POJ - 3255 - Roadblocks（Dijkstra）

Roadblocks Time Limit: 2000MS Memory Limit: 65536K Total Submissions: 16526 Accepted: 5827 Description Bessie has moved to a small farm and sometimes enjoys returning to visit one of her best friends. She does not want to get to her old home too quickly, because she likes the scenery along the way. She has decided to take the second-shortest rather than the shortest path. She knows there must be some second-shortest path. The countryside consists of R (1 ≤ R ≤ 100,000) bidirectional roads, each linking two of the N (1 ≤ N ≤ 5000) intersections, conveniently numbered 1..N. Bessie starts at intersection 1, and her friend (the destination) is at intersection N. The second-shortest path may share roads with any of the shortest paths, and it may backtrack i.e., use the same road or intersection more than once.

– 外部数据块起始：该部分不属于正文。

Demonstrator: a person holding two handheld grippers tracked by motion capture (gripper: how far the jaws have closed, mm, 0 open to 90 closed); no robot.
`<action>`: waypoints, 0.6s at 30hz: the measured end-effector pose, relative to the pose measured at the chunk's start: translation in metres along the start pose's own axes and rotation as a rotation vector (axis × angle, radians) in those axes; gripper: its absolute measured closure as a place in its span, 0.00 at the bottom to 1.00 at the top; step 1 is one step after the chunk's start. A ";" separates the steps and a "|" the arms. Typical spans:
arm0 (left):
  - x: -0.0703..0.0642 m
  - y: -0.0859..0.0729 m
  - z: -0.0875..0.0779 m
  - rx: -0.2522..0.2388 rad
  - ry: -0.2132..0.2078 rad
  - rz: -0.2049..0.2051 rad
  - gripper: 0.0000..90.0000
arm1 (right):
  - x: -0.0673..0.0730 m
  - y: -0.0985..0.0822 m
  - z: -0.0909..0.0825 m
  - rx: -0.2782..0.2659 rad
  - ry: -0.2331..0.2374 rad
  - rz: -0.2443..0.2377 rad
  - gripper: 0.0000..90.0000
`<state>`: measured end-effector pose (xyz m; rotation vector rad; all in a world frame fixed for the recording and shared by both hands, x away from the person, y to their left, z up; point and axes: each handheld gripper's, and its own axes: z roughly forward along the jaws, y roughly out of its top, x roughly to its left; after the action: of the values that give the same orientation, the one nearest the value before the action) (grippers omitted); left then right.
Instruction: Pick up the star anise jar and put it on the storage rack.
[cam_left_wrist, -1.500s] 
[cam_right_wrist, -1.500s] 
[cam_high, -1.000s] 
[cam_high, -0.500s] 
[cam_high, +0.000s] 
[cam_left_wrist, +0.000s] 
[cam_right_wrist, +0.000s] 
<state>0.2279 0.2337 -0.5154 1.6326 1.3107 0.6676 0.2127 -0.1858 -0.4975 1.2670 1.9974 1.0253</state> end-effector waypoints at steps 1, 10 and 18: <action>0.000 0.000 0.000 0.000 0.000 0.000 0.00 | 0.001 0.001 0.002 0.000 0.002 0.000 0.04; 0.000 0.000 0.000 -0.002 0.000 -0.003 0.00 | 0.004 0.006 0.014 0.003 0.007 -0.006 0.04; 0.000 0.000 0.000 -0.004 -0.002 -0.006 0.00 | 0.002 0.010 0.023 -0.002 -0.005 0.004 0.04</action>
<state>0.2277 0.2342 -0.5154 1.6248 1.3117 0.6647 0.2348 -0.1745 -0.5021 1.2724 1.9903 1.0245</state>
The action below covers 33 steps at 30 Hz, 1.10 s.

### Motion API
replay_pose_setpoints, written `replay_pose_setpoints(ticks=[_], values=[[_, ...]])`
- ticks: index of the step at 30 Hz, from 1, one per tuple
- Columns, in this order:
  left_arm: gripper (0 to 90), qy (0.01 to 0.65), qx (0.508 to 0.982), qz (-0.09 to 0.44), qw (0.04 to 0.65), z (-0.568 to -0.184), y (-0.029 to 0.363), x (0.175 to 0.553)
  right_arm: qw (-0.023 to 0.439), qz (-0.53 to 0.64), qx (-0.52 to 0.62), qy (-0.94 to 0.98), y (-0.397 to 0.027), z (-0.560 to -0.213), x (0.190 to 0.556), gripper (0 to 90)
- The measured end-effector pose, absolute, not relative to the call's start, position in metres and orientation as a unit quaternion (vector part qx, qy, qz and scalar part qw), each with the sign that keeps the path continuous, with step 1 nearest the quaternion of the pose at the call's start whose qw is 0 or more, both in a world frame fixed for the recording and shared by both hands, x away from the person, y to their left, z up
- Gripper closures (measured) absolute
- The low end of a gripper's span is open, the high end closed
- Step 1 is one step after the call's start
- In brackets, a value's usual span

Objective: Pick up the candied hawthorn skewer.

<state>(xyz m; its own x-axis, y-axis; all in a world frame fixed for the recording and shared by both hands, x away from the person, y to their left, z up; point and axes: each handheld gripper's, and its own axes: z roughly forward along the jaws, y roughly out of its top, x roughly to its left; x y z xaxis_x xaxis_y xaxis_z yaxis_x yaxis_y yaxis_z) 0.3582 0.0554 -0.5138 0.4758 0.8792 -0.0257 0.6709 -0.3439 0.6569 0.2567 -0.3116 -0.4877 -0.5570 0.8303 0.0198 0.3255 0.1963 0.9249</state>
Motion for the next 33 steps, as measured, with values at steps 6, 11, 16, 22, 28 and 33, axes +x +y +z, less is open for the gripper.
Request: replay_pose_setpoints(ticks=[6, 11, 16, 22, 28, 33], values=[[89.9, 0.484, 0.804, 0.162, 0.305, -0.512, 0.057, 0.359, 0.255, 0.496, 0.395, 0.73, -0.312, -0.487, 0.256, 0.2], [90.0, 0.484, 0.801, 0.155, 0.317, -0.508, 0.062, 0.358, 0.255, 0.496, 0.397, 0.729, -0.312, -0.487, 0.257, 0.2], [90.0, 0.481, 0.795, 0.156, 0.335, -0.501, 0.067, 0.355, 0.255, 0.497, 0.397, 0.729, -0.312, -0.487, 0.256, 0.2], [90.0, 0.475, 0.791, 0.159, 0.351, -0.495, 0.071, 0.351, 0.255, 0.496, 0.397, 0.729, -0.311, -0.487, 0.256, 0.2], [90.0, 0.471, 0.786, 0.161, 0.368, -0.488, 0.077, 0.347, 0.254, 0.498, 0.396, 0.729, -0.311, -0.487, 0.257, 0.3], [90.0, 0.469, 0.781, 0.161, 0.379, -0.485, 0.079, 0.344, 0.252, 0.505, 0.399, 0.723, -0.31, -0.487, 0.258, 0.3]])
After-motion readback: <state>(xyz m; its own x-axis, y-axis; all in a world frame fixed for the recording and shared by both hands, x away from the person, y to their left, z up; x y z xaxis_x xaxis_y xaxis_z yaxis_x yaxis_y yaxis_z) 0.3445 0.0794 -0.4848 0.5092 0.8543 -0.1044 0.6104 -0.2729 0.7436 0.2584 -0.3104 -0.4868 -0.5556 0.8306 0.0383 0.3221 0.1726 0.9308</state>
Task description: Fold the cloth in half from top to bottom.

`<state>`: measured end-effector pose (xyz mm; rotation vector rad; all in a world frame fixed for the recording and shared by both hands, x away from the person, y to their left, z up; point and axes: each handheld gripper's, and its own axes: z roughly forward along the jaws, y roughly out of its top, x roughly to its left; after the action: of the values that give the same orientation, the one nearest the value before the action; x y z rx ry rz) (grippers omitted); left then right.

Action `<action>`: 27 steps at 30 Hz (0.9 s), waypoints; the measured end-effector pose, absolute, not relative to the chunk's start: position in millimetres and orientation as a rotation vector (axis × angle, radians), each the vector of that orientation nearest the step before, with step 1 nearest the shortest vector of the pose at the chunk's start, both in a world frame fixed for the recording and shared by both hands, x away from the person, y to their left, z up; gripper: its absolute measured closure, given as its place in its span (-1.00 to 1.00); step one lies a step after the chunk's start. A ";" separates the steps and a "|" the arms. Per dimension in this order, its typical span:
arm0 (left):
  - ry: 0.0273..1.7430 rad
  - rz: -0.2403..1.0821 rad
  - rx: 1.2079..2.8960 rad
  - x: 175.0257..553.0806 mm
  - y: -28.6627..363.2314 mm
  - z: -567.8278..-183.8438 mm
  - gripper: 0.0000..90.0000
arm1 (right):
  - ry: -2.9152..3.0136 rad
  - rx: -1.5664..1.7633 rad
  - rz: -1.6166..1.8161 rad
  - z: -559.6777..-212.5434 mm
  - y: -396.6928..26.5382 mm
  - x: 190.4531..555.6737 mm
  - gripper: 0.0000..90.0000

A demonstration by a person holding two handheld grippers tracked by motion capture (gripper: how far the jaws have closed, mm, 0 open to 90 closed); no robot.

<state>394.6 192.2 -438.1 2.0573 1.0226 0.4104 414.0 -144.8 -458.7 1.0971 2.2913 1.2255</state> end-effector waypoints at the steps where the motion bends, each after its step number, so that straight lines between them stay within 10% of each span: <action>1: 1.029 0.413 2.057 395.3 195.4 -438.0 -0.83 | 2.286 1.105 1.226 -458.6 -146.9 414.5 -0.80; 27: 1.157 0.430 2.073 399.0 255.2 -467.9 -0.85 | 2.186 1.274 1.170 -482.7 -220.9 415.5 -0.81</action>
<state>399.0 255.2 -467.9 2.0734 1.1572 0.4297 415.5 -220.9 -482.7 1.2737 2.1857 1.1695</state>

The second-shortest path is the shortest path whose length is longer than the shortest path(s) (i.e., if two or more shortest paths exist, the second-shortest path is the one whose length is longer than those but no longer than any other path). Input Line 1: Two space-separated integers:  N and  R  Lines 2.. R+1: Each line contains three space-separated integers:  A,  B, and  D that describe a road that connects intersections  A and  B and has length  D (1 ≤  D ≤ 5000) Output Line 1: The length of the second shortest path between node 1 and node  N Sample Input 4 4 1 2 100 2 4 200 2 3 250 3 4 100 Sample Output 450 Hint Two routes: 1 -> 2 -> 4 (length 100+200=300) and 1 -> 2 -> 3 -> 4 (length 100+250+100=450) Source USACO 2006 November Gold

题意：求1到n的次短路

保留每一个节点的最短路和次短路，最后输出次短路的结果

#include <iostream>
#include <string.h>
#include <stdio.h>
#include <queue>
#include <utility>
using namespace std;
typedef pair<int, int> pii;
const int N = 2e5+10;
const int INF = 0x3f3f3f3f;
int n,m,x,y,z,dis[N][2];
int ft[N],nt[N],u[N],cost[N],sz;
struct cmp{
    bool operator () (pii a,pii b){
        return a.second > b.second;
    }
};
void dij(){
    priority_queue<pii,vector<pii>,cmp>q;
    memset(dis,INF,sizeof dis);
    dis[1][0] = 0;
    q.push(make_pair(1, 0));
    while(!q.empty()){
        pii st = q.top(); q.pop();
        int d = st.second, now = st.first;
        if(d>dis[now][1]) continue;
        for(int i=ft[now];;i=nt[i]){
            int dist = d + cost[i];
            if(dist<dis[u[i]][0]){
                int temp = dis[u[i]][0];
                dis[u[i]][0] = dist;
                dis[u[i]][1] = temp;
                q.push(make_pair(u[i], dist));
            }else if(dist<dis[u[i]][1]&&dist!=dis[u[i]][0]){
                dis[u[i]][1] = dist;
                q.push(make_pair(u[i], dist));
            }
            if(nt[i]==-1) break;
        }
    }
}
int main()
{
    while(scanf("%d%d",&n,&m)!=EOF){
        sz = 0;
        memset(ft,-1,sizeof ft);
        for(int i=0;i<m;i++){
            scanf("%d%d%d",&x,&y,&z);
            u[sz] = y; cost[sz] = z; nt[sz] = ft[x]; ft[x] = sz++;
            u[sz] = x; cost[sz] = z; nt[sz] = ft[y]; ft[y] = sz++;
        }
        dij();
        printf("%d\n",dis[n][1]);
        
    }
    return 0;
}